A 71-year-old female with bipolar disorder on chronic lithium, CKD3, and hypertension was admitted for 1 week of confusion, vomiting, and diarrhea. Labs were remarkable for creatinine 3.3mg/dL and sodium 133mEq/L (1 year ago 1.2 and 141 respectively). UA showed a UTI, which was presumed to be the cause of her symptoms. She was given fluids and her Cr improved to 2.5mg/dL. The case seemed closed.

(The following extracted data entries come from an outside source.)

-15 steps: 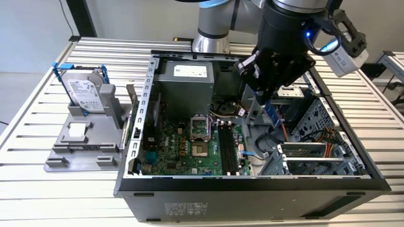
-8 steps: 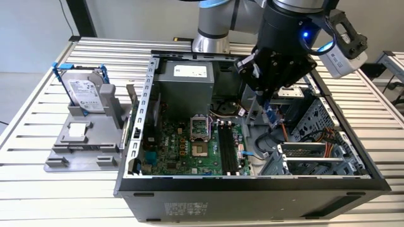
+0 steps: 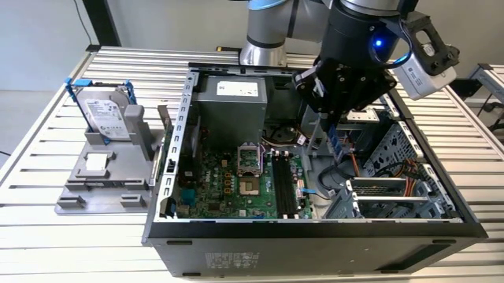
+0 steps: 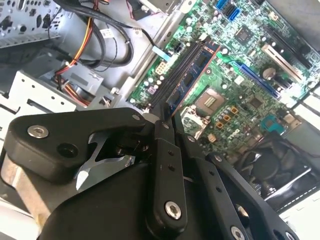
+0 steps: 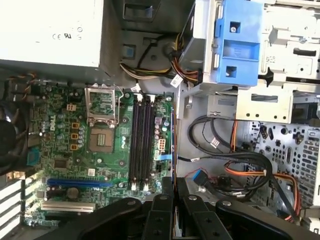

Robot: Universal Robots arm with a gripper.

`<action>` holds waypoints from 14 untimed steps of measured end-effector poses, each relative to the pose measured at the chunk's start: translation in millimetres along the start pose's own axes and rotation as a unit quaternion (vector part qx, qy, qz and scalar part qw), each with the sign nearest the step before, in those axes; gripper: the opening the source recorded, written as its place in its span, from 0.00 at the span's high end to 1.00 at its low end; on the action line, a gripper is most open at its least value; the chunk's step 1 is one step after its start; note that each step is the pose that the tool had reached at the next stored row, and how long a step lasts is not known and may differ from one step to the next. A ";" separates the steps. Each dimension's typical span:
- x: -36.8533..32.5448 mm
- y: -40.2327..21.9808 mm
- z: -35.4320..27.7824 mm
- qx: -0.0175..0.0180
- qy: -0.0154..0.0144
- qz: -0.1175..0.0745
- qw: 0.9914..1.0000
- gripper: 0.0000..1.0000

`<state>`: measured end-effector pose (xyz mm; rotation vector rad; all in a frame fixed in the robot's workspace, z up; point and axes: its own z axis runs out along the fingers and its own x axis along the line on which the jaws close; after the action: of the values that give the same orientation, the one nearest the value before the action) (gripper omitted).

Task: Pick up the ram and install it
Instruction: 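Insert the ram into the slot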

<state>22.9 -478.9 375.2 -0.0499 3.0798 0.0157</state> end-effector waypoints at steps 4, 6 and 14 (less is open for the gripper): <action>0.0 0.0 0.2 0.000 0.000 0.001 1.000 1.00; 0.1 0.0 0.3 0.000 0.012 0.002 1.000 1.00; 0.4 -0.1 10.6 0.000 0.028 0.034 0.999 1.00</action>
<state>23.2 -478.9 364.6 0.0565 3.1367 0.0167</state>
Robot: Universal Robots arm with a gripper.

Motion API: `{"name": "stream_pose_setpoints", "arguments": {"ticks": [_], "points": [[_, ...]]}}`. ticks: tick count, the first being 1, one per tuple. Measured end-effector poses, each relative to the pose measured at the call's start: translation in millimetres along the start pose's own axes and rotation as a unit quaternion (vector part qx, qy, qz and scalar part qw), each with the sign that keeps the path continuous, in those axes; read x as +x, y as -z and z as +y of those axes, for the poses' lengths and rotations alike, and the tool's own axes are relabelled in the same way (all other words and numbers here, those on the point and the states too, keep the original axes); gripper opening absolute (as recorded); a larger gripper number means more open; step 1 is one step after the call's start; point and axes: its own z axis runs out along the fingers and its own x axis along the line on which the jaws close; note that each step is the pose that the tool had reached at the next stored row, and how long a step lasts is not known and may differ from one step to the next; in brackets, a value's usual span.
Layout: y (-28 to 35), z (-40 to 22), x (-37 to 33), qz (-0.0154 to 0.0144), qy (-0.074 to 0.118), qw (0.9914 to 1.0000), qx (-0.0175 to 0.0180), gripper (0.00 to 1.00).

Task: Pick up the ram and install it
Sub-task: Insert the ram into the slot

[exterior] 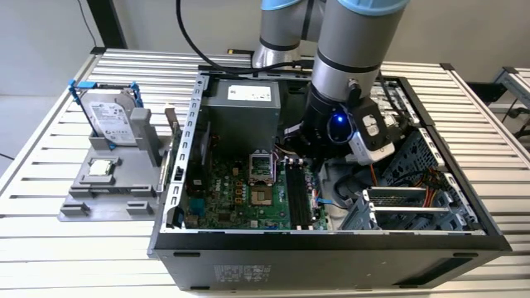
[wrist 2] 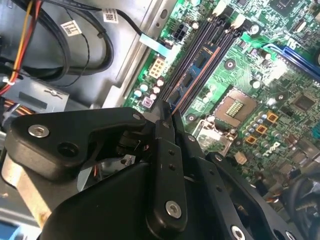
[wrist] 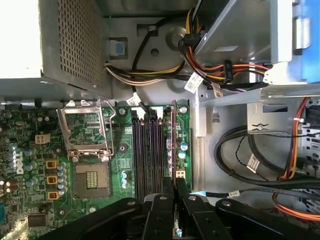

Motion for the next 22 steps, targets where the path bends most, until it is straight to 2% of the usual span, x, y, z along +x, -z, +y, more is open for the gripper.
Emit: {"name": "stream_pose_setpoints", "arguments": {"ticks": [7,13,18,22], "points": [[-11.9,-1.7,0.5,0.0002,0.010,0.99995,-0.0004,0.00],[-21.1,-6.8,0.6,0.0015,0.019,0.99982,-0.0007,0.00],[-25.6,-13.5,0.4,0.0028,0.027,0.99964,-0.0010,0.00],[-29.2,-14.2,0.6,0.0029,0.038,0.99929,-0.0014,0.00]]}}
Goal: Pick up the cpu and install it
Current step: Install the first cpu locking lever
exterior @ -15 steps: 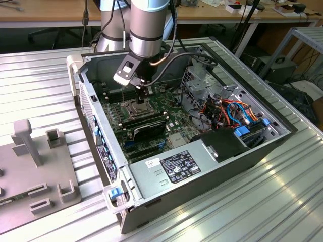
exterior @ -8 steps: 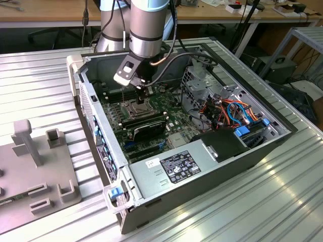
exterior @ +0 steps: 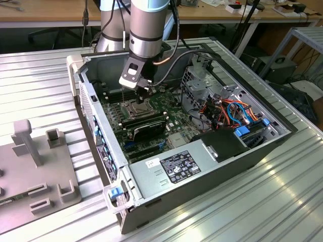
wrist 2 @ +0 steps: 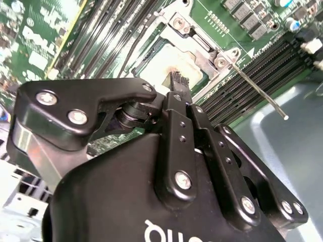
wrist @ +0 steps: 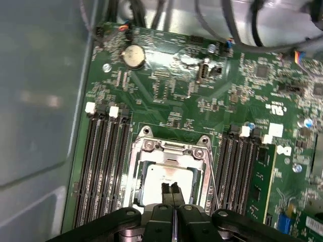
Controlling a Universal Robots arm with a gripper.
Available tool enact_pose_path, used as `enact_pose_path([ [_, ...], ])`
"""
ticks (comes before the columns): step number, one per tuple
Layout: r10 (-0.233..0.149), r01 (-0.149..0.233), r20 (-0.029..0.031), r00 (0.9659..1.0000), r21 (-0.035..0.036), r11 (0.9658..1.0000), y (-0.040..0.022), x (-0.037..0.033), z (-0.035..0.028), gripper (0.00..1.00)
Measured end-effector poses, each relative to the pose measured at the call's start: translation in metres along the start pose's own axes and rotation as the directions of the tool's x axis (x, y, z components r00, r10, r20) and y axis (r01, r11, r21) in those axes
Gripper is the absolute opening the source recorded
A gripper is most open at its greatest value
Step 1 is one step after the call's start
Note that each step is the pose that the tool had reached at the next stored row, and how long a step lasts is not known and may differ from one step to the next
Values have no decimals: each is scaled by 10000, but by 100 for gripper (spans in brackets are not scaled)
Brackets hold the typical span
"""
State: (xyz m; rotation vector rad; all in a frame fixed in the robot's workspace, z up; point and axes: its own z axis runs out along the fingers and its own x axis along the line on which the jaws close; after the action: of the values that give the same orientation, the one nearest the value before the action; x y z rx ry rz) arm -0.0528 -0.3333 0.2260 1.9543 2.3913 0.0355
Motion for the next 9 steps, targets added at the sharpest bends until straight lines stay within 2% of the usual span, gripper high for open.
enact_pose_path([
  [3,-583,583,-29,9983,-17,9983,0,0,0,11],
  [5,-944,943,-47,9955,-27,9955,0,0,0,11],
  [6,-1096,1095,-54,9940,-32,9940,0,0,0,11],
  [9,-1652,1652,-81,9862,-51,9863,0,0,0,11],
])
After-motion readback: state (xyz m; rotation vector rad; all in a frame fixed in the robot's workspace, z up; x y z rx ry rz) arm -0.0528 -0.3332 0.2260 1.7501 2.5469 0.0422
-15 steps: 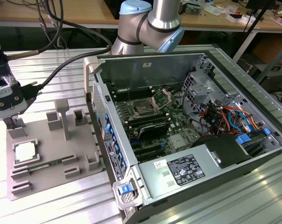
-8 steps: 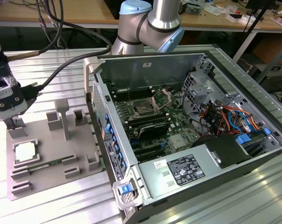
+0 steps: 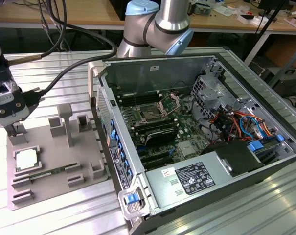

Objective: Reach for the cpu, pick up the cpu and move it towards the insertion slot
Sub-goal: 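Reach for the cpu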

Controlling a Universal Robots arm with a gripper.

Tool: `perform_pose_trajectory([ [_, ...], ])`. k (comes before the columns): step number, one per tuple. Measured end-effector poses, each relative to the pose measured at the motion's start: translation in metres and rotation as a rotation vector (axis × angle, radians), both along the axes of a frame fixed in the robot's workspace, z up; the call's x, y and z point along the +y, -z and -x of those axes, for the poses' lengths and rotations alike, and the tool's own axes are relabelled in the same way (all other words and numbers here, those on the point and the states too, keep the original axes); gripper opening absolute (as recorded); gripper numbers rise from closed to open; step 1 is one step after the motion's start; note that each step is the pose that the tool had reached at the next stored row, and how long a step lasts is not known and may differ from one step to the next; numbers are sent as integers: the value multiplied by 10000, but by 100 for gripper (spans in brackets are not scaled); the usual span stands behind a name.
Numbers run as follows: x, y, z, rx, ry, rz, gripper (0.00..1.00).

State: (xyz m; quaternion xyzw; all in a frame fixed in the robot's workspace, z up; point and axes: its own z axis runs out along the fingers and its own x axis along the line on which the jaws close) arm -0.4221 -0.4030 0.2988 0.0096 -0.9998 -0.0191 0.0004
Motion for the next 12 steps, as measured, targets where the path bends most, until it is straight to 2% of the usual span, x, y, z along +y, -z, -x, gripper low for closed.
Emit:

Surprisingly, the next day, her sodium was 154mEq/L with >3.5L urine output. Urine osmolality (UOsm) was 189mOsm/kg consistent with water diuresis, triggering a lithium level to be sent. It was 1.92mEq/L, consistent with lithium toxicity given her symptoms. Lithium was held and Nephrology conducted a desmopressin challenge without improvement in her Uosm, confirming AVP-R.
She was given ample free water. Despite 5 days without lithium, her UOsm fell to 79mOsm/kg. With amiloride daily, Uosm rose to 137mOm/kg, but for days her sodium continued to fluctuate. HCTZ did not help. Eventually, we noted that she had a thickened liquids diet. The thickener is 5.5g modified food starch with 15mg of sodium in 4oz water. Once she was cleared for thin liquids, her sodium stabilized at 142mEq/L. Unfortunately, 11 days later she continued to have neuro symptoms, requiring inpatient rehab discharge for Syndrome of Irreversible Lithium-Effectuated NeuroToxicity (SILENT).

Discussion

This case reveals that lithium induced AVP-R can be masked by volume depletion from UTI and gives evidence that AVP-R can manifest quickly and worsen even after lithium is stopped. Furthermore, it demonstrates how lithium neurotoxicity complicates achieving euvolemia and free water and low solute/protein intake. We found that thickeners add tonicity (and aversion) to otherwise good fluid intake. This case demonstrates the importance of prompt diagnosis and multi-faceted management of lithium toxicities to prevent prolonged hospitalization and permanent life-altering neuromuscular symptoms.